Вероятно, поэтому для книги оказывается важно ощущение катастрофы, которая выражена как фон, причуждающий факты языка фактами тела. Катастрофа — фигура климата для этих текстов. Поврежденность и слом — ее результаты — вырастают как коммуникативная необходимость или последовательные мутации. При этом катастрофа проживается процессуально, разбиваясь на фазы, воздействующие на сознание и, как следствие, язык. (Отсюда в одном из текстов появляется «kief катастрофы» — ощущение тягучей длительности события, выраженной в мерцании возможного перевода).
Пространство остается в книге как расщепленный культурный фон. После катастрофы мы всё еще видим части пейзажа, но не узнаём их и начинаем называть их средой, сбегая от перегруженности культурой в мгновенные сообщения и быстрые связи. Это вытеснение продолжается на уровне речи, когда тотальность узнаваемых дискурсов отторгается сбоем, иронией, нарушением узнаваемых паттернов поэтической речи последних десятилетий («фатализм тело тонкое рвется / в течение императива / салфетку?»). Здесь поэзия, ощущающая все нюансы контекста, в котором присутствует, отражается в себе. При этом такая сбоящая речь скрепляется взаимной связью с разделенным, дисфункциональным, всегда избыточным или недостаточным телом. Как писал Жан-Люк Нанси в работе ‘Corpus’, «тело — это потрясенная, распавшаяся достоверность». Распад и аффект речи у Ларионова очерчивает схожие формы существования тела (»«Не бери в голову» в сухом остатке островного сознания. Тело разбито в осколки»).

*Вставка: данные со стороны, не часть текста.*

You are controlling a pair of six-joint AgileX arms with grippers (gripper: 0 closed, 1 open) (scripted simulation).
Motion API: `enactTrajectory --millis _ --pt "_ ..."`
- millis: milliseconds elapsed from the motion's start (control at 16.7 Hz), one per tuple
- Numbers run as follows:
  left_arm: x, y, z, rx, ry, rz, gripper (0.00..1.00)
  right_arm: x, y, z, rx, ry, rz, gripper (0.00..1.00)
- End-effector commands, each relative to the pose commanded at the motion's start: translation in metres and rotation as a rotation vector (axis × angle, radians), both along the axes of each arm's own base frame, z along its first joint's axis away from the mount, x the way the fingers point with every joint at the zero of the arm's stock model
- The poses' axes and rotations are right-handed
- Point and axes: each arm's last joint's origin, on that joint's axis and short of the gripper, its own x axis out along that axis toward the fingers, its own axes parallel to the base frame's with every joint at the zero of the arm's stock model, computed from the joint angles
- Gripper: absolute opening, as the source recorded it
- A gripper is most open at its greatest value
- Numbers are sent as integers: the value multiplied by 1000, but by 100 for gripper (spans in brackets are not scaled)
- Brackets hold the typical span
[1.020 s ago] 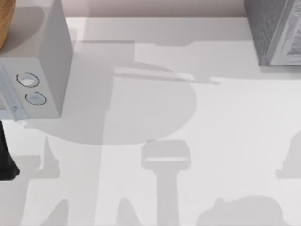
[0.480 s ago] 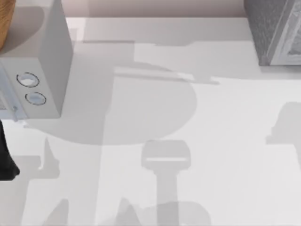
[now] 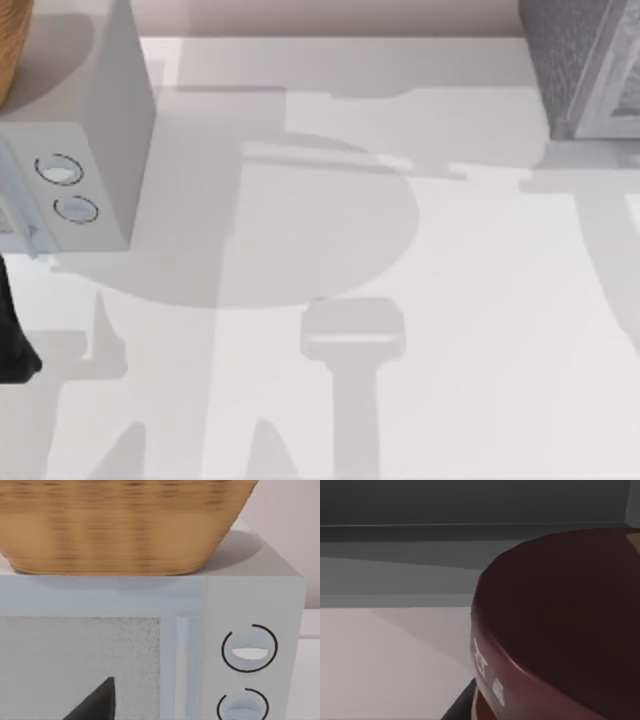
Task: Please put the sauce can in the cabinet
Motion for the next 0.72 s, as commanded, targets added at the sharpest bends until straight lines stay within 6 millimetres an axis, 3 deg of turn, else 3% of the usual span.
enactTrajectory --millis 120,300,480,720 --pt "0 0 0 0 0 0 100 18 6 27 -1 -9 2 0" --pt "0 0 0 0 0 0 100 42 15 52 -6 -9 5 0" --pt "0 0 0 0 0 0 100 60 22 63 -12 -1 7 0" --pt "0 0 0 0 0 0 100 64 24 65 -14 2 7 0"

Кроме того, фрагментация речи — это также инструмент самоустранения из больших нарративов культуры, которые просачиваются сквозь бывшую катастрофу только как безымянные призраки («кто-то промолвил на n-ной странице») или как фрагменты, уравненные друг с другом в расщеплении. Однако нельзя назвать эту свернутую речь, режущую себя, следом побега или опытом маскировки. В отстраненном анализе кровоточащих фактов можно найти лакуну для новых связей, но при этом стоит учесть, что катастрофа — крайне резкая смена параметров пространства, и найденное после нее нужно узнавать заново. В измененном месте можно задать не так уж много вопросов: например, «как проходят границы?» или «что осталось связанным?». Книга Дениса Ларионова, разлагая на составляющие первый вопрос, меняет второй, спрашивая о том, как быть в среде повсеместных смертельных соединений.